In the Enterprise Server, the system administrator and application deployer roles are expected to take primary responsibility for configuring message security. In some situations, the application developer may also contribute, although in the typical case either of the other roles may secure an existing application without changing its implementation and without involving the developer. The responsibilities of the various roles are defined in the following sections:
The application developer can turn on message security, but is not responsible for doing so. Message security can be set up by the system administrator so that all web services are secured, or set up by the application deployer when the provider or protection policy bound to the application must be different from that bound to the container.
The application developer is responsible for the following:
Determining if an application-specific message protection policy is required by the application. If so, ensuring that the required policy is specified at application assembly which may be accomplished by communicating with the application deployer.
Determining if message security is necessary at the Enterprise Server level. If so, ensuring that this need is communicated to the system administrator, or taking care of implementing message security at the Enterprise Server level.
The application deployer is responsible for the following:
Specifying (at application assembly) any required application-specific message protection policies if such policies have not already been specified by upstream roles (the developer or assembler)
Modifying Sun-specific deployment descriptors to specify application-specific message protection policies information (message-security-binding elements) to web service endpoint and service references
The system administrator is responsible for the following:
Configuring message security providers on the Enterprise Server.
Managing user databases.
Managing keystore and truststore files.
Installing the sample. This is only done if the xms sample application is used to demonstrate the use of message layer web services security.

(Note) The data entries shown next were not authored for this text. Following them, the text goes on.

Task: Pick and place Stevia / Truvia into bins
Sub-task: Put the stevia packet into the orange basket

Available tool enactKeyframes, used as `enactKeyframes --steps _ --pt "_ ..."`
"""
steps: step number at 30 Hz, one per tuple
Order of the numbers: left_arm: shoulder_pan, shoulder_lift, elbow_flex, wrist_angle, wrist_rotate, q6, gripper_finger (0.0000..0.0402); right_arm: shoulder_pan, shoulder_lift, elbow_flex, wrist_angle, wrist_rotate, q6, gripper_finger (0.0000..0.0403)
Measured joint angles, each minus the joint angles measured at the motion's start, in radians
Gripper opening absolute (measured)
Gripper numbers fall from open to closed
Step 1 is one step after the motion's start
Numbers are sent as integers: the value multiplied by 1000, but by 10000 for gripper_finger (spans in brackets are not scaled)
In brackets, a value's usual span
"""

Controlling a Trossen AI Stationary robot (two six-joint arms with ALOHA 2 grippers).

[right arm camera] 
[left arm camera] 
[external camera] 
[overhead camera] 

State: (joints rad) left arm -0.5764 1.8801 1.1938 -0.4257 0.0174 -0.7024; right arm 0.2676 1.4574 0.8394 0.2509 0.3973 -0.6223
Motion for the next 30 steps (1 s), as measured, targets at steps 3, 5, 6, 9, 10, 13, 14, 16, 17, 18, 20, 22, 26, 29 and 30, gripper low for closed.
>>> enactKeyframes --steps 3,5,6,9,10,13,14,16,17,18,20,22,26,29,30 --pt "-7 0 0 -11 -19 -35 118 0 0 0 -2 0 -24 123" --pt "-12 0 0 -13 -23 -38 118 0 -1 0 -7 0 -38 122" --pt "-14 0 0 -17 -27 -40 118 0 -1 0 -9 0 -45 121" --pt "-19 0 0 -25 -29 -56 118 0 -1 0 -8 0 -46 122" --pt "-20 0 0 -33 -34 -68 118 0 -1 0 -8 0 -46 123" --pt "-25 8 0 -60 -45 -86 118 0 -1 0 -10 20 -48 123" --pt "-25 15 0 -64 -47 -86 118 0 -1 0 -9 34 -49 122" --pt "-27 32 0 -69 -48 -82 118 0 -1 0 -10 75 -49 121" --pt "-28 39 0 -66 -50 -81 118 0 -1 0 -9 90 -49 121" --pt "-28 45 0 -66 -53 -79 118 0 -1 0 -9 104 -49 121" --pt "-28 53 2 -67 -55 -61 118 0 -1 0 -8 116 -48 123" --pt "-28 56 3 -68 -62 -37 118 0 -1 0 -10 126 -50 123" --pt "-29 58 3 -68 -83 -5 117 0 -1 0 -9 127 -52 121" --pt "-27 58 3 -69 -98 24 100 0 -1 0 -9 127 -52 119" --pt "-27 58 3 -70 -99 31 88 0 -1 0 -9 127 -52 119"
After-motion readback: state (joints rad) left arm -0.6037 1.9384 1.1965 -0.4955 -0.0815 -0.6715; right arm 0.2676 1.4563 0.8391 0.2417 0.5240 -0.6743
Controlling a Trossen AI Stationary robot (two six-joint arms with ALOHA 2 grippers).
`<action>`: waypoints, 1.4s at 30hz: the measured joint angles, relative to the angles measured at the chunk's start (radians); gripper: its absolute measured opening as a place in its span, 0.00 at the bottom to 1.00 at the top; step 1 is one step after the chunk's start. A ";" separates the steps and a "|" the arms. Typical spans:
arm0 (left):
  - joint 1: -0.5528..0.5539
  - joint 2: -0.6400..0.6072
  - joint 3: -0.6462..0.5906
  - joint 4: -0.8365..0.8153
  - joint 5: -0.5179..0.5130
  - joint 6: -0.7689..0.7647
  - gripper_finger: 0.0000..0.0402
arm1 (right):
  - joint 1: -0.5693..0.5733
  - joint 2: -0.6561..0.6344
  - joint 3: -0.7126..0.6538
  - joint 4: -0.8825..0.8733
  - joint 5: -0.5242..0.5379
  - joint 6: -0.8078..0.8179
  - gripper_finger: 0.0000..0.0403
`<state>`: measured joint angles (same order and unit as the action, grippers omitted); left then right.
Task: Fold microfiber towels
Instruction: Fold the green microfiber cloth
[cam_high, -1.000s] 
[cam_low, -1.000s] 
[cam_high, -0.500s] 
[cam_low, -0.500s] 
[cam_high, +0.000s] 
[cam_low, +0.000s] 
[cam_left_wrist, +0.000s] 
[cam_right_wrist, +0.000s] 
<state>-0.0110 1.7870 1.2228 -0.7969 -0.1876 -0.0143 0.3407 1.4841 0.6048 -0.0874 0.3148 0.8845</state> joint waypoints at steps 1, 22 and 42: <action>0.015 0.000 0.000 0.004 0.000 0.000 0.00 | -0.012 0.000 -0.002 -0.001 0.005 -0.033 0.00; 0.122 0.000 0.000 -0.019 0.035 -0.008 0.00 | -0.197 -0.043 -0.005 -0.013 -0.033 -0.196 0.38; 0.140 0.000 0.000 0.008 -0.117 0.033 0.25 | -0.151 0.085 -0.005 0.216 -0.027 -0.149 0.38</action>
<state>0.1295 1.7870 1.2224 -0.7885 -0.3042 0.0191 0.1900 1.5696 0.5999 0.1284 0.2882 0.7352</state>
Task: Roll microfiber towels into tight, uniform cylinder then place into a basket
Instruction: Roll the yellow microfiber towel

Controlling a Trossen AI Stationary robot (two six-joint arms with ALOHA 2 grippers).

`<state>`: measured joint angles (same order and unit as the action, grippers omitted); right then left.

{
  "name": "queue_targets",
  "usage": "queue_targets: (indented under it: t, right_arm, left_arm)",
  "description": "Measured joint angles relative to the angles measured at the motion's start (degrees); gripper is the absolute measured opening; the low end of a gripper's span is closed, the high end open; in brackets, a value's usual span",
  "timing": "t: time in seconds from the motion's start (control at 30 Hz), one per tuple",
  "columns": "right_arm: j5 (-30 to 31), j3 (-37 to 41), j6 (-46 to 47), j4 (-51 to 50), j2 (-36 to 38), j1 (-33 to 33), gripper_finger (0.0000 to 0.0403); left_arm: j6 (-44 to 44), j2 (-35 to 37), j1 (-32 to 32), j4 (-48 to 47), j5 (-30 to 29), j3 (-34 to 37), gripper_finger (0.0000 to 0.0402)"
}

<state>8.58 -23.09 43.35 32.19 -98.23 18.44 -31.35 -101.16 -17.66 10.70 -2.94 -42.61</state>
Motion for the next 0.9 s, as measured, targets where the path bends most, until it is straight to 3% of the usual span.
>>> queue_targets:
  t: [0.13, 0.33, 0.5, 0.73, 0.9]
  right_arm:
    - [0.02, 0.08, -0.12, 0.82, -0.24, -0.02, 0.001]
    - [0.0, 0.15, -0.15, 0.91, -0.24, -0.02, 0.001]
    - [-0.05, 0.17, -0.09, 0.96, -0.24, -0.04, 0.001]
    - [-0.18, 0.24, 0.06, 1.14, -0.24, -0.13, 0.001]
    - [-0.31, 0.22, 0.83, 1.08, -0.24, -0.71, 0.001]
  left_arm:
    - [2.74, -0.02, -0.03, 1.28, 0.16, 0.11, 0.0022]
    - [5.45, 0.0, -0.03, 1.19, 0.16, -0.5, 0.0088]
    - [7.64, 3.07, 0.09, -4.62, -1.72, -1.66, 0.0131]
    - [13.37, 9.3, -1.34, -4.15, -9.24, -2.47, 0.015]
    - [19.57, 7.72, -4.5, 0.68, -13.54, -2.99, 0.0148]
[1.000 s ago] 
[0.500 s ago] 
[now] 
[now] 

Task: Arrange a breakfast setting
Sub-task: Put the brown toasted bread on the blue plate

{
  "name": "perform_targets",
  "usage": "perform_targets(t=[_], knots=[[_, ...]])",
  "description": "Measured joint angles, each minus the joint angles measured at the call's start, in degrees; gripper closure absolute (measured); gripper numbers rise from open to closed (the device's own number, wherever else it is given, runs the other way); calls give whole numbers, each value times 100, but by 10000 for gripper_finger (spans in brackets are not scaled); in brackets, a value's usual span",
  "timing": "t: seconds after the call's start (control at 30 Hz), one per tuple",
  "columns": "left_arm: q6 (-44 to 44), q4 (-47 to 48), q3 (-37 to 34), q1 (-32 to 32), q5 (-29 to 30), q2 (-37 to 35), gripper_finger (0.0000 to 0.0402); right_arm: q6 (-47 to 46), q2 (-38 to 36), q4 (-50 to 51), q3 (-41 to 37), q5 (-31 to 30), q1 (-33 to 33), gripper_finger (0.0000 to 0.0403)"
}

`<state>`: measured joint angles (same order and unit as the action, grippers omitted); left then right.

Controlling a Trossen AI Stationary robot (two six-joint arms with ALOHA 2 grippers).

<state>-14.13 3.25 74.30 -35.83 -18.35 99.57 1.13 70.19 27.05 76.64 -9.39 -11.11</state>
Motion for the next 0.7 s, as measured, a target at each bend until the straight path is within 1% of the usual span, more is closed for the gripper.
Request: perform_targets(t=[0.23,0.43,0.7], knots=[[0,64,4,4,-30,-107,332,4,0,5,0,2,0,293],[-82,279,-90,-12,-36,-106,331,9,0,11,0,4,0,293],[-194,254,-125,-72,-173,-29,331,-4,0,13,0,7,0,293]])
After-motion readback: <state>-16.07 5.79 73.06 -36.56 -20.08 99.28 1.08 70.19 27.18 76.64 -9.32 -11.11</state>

A system administrator uses the Admin Console to manage server security settings and uses a command line tool to manage certificate databases. Certificates and private keys are stored in key stores and are managed with keytool. If Network Security Services (NSS) is installed and you have selected the enterprise profile, certificates and private keys are stored in an NSS database, where they are managed using certutil. For information about profiles, see Usage Profiles in Sun GlassFish Enterprise Server 2.1 Administration Guide. System administrator tasks are discussed in Chapter 10, Configuring Message Security, in Sun GlassFish Enterprise Server 2.1 Administration Guide.